▶ Your goal
Records follow. Print exactly the lines from the one that has "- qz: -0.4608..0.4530" through the one that has "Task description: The", inclusive, and omit the pictures.

═══ Supplied records

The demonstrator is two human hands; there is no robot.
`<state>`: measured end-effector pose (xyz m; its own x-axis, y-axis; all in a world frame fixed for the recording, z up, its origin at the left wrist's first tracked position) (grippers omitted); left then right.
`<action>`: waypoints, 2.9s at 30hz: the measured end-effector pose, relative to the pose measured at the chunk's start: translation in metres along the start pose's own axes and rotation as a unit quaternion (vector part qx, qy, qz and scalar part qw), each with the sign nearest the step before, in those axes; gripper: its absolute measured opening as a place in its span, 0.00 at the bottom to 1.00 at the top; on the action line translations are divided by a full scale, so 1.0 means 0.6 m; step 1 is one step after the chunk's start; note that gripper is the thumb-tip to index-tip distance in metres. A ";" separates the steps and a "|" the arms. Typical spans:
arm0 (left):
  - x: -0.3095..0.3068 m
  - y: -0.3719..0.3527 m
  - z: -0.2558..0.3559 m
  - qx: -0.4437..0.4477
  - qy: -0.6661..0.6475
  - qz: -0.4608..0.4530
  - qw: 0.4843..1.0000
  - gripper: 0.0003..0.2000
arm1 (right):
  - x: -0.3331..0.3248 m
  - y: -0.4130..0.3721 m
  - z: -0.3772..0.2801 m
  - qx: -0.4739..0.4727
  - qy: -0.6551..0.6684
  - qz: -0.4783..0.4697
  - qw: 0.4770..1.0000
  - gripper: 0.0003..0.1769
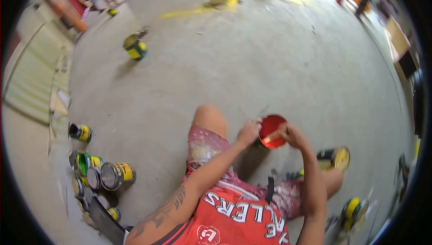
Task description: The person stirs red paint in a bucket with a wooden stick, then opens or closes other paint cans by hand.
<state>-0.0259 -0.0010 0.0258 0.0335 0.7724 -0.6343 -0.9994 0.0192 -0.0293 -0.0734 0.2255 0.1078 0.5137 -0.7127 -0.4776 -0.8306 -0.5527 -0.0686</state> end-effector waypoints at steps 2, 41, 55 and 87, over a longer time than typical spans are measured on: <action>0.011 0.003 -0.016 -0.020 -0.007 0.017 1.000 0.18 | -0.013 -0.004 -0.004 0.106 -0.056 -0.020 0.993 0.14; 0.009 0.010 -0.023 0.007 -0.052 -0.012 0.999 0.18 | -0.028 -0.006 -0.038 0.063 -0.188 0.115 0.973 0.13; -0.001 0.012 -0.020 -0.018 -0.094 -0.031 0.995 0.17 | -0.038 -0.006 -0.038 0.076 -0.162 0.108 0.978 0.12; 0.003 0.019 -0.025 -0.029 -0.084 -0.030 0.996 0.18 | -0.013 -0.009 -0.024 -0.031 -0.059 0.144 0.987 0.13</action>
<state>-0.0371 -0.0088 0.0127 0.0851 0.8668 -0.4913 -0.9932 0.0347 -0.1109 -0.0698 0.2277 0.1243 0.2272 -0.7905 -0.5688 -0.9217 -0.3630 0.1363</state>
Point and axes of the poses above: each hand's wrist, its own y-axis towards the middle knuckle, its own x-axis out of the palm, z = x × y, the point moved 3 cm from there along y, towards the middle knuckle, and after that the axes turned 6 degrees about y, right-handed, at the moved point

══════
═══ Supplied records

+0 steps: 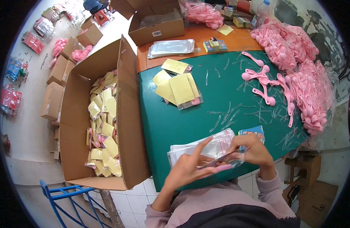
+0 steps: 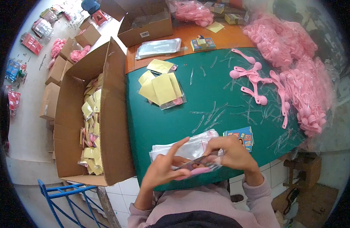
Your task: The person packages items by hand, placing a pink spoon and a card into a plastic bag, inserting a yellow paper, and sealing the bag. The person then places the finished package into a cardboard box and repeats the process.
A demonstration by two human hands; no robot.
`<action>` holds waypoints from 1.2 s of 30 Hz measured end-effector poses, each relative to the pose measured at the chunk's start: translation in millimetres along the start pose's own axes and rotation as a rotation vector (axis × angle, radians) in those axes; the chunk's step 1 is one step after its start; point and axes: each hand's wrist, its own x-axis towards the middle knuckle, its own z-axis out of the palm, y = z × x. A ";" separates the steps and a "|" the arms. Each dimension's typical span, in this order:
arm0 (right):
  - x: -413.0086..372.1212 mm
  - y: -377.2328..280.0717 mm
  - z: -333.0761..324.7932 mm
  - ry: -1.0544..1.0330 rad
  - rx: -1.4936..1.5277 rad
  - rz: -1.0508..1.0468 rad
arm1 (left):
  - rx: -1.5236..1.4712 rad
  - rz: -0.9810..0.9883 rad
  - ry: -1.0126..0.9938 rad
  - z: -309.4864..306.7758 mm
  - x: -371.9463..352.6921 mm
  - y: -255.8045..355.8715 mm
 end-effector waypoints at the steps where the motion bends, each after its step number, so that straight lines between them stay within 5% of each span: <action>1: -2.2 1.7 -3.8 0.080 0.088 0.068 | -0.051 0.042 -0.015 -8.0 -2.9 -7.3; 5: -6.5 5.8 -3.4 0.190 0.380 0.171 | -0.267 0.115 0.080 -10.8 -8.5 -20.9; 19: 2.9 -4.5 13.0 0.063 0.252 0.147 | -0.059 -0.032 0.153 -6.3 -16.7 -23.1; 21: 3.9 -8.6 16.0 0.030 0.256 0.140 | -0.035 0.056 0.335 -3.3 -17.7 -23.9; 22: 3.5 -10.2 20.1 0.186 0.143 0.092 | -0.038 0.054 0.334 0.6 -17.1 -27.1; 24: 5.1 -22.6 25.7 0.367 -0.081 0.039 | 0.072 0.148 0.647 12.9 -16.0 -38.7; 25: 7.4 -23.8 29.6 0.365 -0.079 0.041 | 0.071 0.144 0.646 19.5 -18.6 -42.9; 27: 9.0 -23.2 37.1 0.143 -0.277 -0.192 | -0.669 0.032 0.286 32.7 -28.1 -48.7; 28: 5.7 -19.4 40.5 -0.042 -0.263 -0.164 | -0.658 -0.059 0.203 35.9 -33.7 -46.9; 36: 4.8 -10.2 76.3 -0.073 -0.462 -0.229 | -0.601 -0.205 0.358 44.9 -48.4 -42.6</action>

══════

▶ Output of the task
  - qz: -0.4608..0.4530
  - qw: 0.4843..1.0000
  - gripper: 0.0003..0.2000
arm1 (right):
  - x: -0.3331..0.3248 m
  - y: -0.4130..0.3721 m
  - z: -0.3772..0.2801 m
  - qx: -0.4739..0.4727
  - qy: -0.6551..0.6684
  - qz: -0.4783..0.4697
  - qw: 0.4770..1.0000
  - gripper: 0.0003..0.1769
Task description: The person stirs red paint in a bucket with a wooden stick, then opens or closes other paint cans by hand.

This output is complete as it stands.